What this task involves:
State how many lines in the following entries hold the word "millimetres". The reply is that number only.

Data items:
────────────────────

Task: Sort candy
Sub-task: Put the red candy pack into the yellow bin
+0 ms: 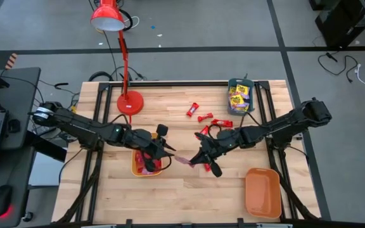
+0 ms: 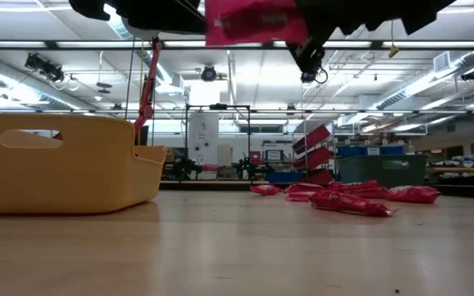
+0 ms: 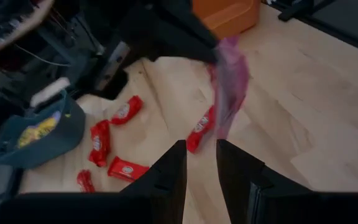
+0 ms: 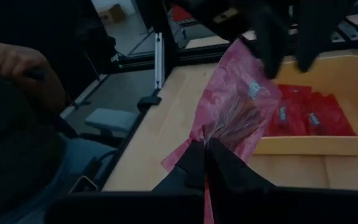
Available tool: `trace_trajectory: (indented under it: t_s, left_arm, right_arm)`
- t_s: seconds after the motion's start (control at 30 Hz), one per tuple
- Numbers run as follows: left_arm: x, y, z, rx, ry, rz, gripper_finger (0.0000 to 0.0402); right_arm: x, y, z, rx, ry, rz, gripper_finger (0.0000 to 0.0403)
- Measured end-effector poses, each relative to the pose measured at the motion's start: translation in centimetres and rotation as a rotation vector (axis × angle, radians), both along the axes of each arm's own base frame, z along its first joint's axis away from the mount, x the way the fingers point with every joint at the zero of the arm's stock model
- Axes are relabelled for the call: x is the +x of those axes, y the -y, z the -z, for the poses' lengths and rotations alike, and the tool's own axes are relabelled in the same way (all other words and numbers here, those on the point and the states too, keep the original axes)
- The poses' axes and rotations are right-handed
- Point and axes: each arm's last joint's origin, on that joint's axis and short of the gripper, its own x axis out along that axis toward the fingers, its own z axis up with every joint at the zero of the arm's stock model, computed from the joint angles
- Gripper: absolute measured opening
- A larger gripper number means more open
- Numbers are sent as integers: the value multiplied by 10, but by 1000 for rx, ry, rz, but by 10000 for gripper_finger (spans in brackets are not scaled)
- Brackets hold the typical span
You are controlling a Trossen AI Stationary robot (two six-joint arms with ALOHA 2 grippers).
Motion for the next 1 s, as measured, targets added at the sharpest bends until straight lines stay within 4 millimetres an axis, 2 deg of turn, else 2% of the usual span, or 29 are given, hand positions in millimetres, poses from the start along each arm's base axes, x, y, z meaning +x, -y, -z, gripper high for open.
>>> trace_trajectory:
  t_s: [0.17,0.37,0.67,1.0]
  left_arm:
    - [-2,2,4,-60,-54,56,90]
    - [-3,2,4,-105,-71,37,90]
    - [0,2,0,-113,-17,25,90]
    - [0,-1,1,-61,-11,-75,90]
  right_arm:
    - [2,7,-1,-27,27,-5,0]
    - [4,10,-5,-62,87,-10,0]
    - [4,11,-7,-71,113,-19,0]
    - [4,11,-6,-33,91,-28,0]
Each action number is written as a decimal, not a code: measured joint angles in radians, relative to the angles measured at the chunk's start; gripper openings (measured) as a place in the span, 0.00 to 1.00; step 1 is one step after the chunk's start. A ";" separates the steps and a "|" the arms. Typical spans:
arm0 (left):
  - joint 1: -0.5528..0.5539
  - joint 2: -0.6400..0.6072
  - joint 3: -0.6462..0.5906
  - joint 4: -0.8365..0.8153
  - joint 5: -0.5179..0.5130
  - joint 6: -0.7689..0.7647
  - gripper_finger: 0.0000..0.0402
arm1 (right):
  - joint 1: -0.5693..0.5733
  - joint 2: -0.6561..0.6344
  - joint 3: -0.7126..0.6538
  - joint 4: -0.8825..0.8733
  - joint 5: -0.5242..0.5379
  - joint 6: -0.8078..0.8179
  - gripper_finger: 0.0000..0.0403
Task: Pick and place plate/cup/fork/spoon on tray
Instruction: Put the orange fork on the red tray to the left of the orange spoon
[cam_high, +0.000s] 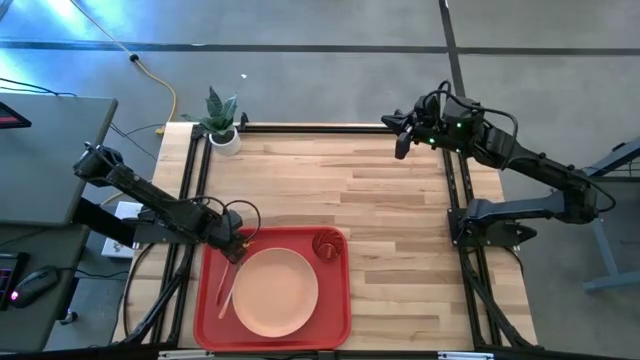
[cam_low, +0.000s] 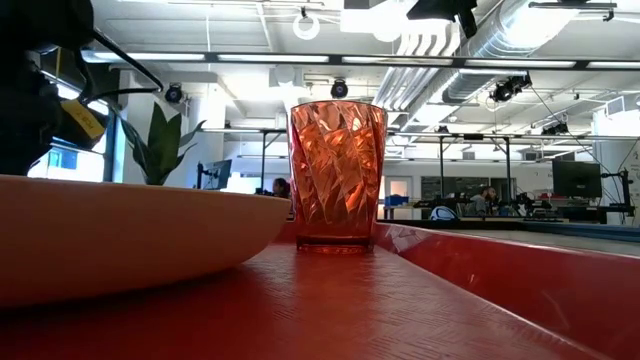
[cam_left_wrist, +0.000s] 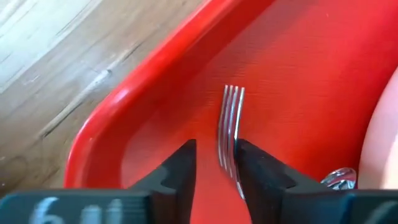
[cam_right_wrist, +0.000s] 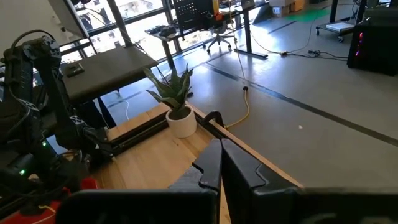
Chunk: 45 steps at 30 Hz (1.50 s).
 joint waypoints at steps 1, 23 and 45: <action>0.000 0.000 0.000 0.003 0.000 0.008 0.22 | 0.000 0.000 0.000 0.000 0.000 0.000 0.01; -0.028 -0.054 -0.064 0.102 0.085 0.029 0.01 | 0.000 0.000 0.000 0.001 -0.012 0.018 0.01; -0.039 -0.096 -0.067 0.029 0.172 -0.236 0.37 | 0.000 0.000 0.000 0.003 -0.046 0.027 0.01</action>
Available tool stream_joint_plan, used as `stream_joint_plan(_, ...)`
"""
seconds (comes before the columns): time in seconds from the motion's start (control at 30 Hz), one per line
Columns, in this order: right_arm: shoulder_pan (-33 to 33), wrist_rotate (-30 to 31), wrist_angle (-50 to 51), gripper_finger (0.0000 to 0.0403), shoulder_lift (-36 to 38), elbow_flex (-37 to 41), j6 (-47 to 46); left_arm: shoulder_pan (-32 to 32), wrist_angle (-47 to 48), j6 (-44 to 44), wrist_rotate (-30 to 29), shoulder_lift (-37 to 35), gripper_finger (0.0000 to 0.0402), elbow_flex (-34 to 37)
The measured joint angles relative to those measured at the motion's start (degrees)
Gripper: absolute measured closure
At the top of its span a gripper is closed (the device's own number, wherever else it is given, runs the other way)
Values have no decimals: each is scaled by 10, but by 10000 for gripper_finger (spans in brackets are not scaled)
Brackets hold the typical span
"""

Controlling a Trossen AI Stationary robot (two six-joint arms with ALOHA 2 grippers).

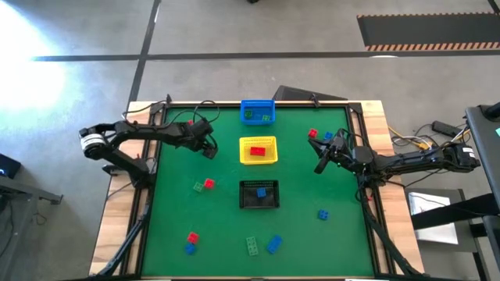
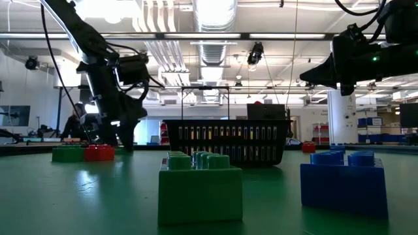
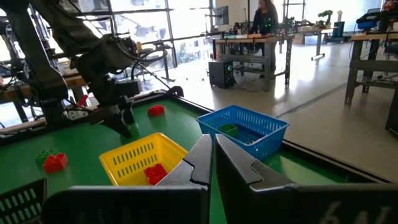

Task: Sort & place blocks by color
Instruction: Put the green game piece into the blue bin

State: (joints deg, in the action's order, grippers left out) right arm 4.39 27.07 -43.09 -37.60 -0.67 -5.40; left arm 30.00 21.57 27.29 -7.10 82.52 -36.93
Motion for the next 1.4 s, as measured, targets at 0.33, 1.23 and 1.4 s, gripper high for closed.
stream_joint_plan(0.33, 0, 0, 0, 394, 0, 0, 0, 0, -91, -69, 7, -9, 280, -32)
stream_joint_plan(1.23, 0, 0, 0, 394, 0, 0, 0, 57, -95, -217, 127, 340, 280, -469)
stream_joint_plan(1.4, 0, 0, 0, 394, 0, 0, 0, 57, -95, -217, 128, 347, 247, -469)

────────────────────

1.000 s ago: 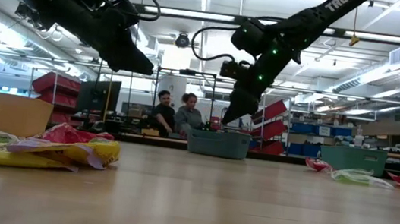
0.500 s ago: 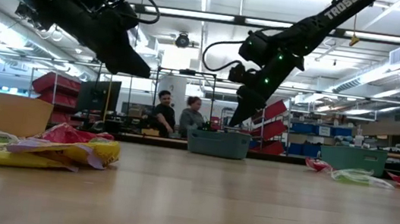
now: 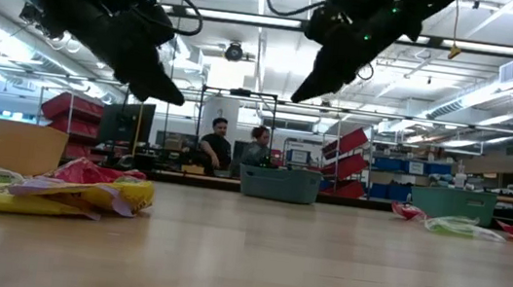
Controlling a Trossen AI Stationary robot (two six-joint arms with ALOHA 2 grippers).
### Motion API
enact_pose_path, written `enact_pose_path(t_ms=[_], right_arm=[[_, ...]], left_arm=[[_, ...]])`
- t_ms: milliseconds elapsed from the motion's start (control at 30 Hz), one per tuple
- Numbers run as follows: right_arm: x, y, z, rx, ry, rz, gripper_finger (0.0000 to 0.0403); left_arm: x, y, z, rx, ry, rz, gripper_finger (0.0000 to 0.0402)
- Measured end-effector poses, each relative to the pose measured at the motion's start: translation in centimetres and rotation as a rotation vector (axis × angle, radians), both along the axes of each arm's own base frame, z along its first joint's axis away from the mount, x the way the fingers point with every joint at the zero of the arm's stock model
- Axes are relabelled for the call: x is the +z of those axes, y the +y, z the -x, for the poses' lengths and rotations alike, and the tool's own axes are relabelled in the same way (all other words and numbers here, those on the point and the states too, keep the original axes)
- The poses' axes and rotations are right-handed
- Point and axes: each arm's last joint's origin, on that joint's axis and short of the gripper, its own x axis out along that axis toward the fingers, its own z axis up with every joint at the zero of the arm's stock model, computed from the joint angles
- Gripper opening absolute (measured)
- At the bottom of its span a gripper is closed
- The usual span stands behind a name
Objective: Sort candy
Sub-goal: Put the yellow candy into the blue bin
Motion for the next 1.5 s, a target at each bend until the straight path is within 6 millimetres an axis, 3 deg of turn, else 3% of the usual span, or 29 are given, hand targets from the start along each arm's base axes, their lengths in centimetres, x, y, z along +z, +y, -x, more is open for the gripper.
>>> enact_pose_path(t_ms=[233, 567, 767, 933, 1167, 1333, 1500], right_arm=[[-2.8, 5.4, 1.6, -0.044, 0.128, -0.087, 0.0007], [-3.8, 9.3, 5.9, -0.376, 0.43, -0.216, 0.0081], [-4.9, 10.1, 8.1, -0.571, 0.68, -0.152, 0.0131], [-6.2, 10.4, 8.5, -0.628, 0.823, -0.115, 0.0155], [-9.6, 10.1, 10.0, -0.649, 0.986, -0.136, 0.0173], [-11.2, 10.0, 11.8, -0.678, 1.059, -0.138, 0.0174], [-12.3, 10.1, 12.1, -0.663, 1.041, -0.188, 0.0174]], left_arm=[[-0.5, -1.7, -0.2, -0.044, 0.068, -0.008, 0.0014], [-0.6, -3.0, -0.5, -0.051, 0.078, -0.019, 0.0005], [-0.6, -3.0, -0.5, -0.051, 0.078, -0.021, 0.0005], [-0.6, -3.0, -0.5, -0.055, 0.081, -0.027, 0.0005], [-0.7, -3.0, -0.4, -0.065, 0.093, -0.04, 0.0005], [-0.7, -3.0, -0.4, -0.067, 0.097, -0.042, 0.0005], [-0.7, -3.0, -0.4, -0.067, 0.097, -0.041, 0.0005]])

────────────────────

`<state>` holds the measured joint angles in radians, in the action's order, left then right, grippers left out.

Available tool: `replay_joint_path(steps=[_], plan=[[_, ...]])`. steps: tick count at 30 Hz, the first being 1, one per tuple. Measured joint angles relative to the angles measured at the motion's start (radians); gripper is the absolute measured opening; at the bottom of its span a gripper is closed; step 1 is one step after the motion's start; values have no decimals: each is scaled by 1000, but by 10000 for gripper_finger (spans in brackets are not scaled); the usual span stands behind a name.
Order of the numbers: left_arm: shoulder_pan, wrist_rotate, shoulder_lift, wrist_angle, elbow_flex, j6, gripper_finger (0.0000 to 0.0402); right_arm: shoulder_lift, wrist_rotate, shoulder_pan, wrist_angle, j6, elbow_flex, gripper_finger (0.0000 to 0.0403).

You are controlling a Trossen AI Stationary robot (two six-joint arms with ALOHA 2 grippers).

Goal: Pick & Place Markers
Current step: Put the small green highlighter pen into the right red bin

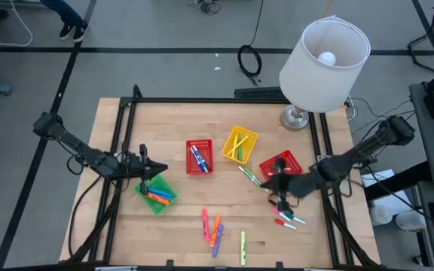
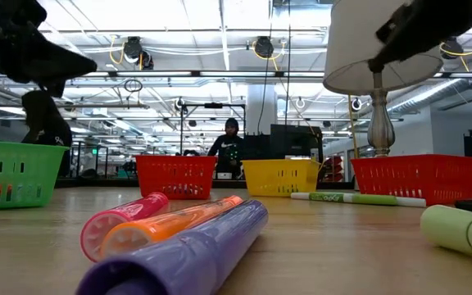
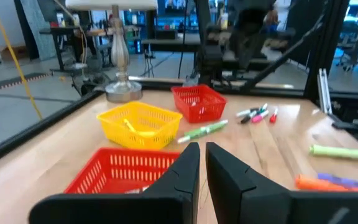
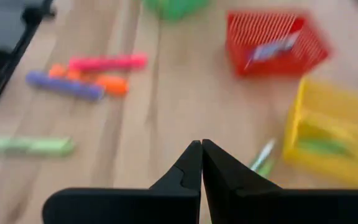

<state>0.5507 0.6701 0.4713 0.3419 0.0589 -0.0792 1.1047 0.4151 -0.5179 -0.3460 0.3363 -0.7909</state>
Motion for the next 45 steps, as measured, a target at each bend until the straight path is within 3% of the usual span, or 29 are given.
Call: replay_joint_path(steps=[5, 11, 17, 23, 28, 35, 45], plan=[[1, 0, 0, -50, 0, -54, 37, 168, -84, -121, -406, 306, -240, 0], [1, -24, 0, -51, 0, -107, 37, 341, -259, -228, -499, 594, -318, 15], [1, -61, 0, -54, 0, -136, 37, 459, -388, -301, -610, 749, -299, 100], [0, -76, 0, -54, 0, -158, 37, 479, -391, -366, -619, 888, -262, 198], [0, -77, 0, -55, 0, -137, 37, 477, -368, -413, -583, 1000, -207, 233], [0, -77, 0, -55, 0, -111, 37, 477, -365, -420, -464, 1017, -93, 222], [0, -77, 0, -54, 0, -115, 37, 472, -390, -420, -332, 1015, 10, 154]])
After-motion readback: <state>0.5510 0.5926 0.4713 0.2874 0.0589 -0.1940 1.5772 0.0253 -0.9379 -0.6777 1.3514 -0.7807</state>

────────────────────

Output for this exercise:
2